= Tadao Kashio =

Tadao Kashio (樫尾 忠雄 Kashio Tadao; 26 November 1917 – 4 March 1993) was a Japanese entrepreneur and the founder of Casio.

An engineer by profession, Kashio founded Kashio Seisakujo in April 1946 and served as its president from 1960 to 1988. He led the company's development from a small manufacturing business into an international electronics company through products such as electronic calculators, electronic cash registers, digital watches, and electronic musical instruments.

==Biography==

===Early life===
The second son of Shigeru and Kiyono Kashio, Tadao Kashio was born in the village of Kureta-mura, now part of Nankoku, Kōchi, in Kōchi Prefecture. His father, a farmer, moved with the family to Tokyo following the 1923 Great Kantō earthquake, where he worked as a construction worker.

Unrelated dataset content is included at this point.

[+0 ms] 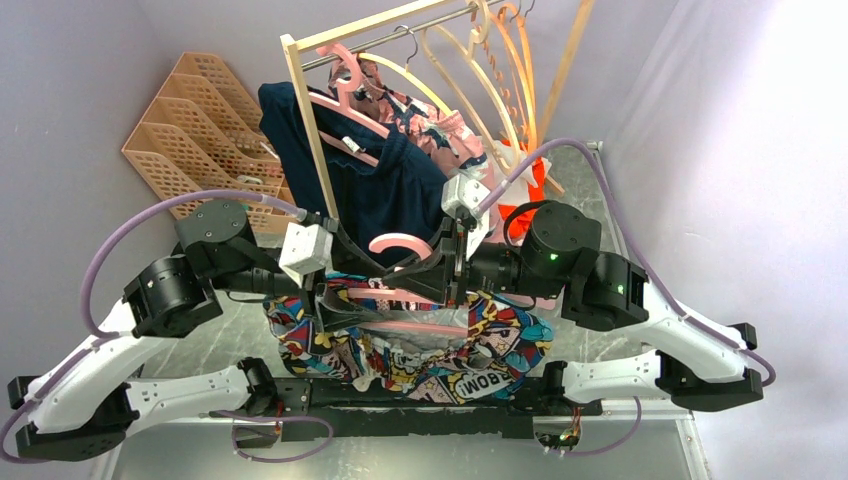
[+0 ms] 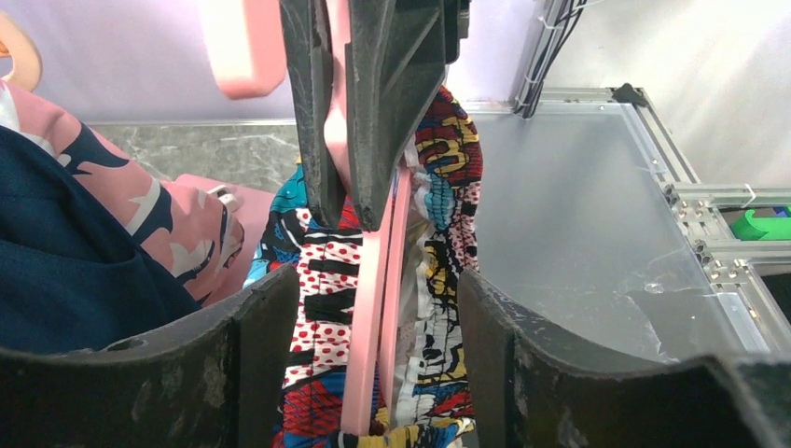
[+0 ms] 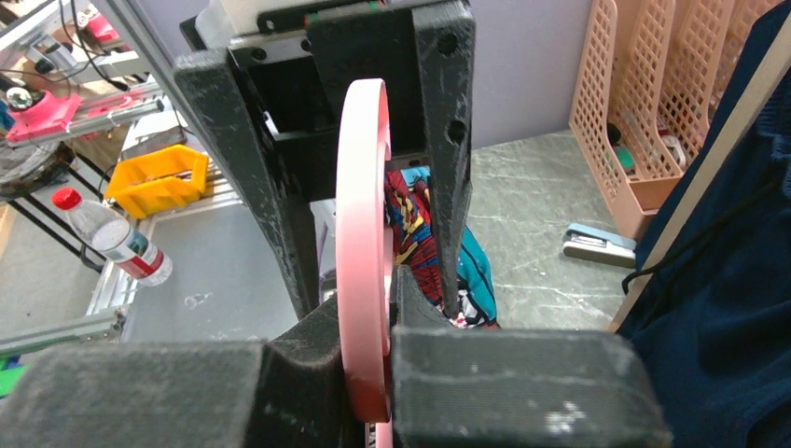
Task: Place the shorts on the hanger
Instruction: Adjust the shorts on the hanger.
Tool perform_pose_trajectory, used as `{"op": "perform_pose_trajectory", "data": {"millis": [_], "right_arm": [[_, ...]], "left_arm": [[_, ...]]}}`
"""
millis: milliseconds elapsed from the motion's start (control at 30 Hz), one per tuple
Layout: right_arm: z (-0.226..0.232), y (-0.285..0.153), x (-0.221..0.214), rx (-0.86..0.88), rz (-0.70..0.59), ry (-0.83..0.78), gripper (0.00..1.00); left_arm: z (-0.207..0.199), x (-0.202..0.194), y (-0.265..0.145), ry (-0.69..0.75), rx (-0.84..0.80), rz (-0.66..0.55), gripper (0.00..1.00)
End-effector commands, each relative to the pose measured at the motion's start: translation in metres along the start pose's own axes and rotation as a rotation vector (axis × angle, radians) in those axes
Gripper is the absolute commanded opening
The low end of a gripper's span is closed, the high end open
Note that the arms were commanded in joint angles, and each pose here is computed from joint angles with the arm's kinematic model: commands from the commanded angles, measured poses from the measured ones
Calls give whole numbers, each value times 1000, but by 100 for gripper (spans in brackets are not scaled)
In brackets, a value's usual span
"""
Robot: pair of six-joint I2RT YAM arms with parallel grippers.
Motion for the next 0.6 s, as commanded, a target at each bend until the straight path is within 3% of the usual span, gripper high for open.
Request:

As a student, Kashio sought employment to help support his father financially. He initially found work at a milk factory and was eventually hired by a factory producing military medals. Impressed by his determination, the factory manager arranged for him to become an apprentice lathe operator at a machine-tool factory. There, Kashio demonstrated considerable skill and dedication, eventually earning a recommendation from the factory's manager to attend Waseda Kōshu Gakkō (早稲田工手学校), where he studied mechanical engineering.

===Early career and marriage===

After graduating with a degree in engineering, Kashio worked as a manager and inventor at a valve manufacturing plant, where he demonstrated strong organizational and management skills. He devoted his free time to producing various tools and utensils until the outbreak of the Second World War, when he was employed at a factory producing radio components.

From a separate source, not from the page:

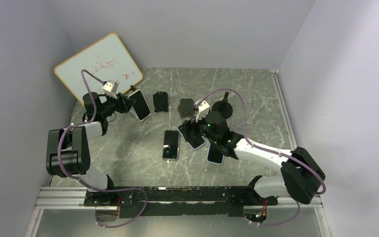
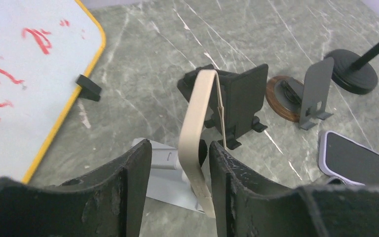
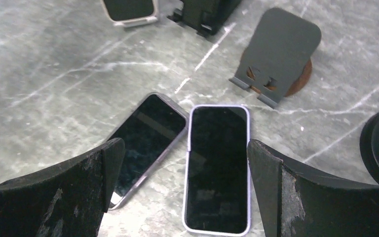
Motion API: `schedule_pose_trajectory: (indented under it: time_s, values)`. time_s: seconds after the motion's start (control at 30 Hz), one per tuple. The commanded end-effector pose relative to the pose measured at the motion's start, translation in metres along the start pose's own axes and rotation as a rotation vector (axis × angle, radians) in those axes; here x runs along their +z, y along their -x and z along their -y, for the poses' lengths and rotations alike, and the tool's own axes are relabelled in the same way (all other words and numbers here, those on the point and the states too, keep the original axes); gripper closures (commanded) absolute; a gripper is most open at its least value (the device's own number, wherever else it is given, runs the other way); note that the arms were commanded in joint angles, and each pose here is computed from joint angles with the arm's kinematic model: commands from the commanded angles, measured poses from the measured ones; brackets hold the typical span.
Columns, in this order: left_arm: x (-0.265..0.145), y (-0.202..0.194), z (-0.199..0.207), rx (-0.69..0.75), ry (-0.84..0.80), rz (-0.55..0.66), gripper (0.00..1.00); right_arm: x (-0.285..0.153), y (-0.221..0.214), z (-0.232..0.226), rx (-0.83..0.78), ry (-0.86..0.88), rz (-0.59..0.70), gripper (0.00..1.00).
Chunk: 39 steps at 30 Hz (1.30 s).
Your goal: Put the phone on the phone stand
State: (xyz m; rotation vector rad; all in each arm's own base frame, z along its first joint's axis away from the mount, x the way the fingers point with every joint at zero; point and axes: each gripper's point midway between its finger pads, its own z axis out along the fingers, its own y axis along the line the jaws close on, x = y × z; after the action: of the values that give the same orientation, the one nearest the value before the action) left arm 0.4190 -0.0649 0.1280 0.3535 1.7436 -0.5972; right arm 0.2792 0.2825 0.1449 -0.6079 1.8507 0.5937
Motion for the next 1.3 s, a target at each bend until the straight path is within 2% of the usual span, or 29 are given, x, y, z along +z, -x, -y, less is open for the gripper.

In 1943, Kashio married Shige Noguchi, with whom he had four children, three daughters and one son.

===Founding of Kashio Seisakujo===

In April 1946, Kashio founded Kashio Seisakujo in Mitaka, Tokyo. The company initially operated as a small subcontracting business, producing items including microscope parts and gears. Its first major commercial success was the yubiwa pipe, a ring-shaped cigarette holder that allowed the wearer to smoke a cigarette down to the nub while leaving the hands free; the product became a success in postwar Japan, where commodities were in short supply, and its profits provided capital for the development of a new type of calculator.

During the company's early years, Tadao Kashio received considerable assistance from his three younger brothers, Toshio (1925–2012), Kazuo (1929–2018), and Yukio (1930–). In 1949, after seeing an electronic calculator at the first Business Show in Ginza, the Kashio brothers began developing their own calculator. Toshio proposed using electrical circuits and solenoids instead of gears, and in December 1954 the brothers completed a prototype of an all-electric compact calculator.

They subsequently redesigned the calculator, replacing the solenoid mechanism with relays to facilitate mass production.

In June 1957, the Casio 14-A, the world's first compact all-electric calculator, went on sale, and Casio Computer Co., Ltd. was established as the development and production company for relay calculators, with Shigeru Kashio as its president.

Following his father's death in 1960, Kashio became president of the company. Under his leadership, Casio became an important international manufacturer of consumer electronics and one of the leading Japanese companies in the production of electronic calculators. The company subsequently expanded into other fields, including digital watches, electronic musical instruments, and electronic cash registers. He remained president until 1988, when he was succeeded by his brother Kazuo.

===Later years===

After stepping down as president, Kashio continued to work for the company as an adviser.

He died in Tokyo on 4 March 1993, at the age of 75.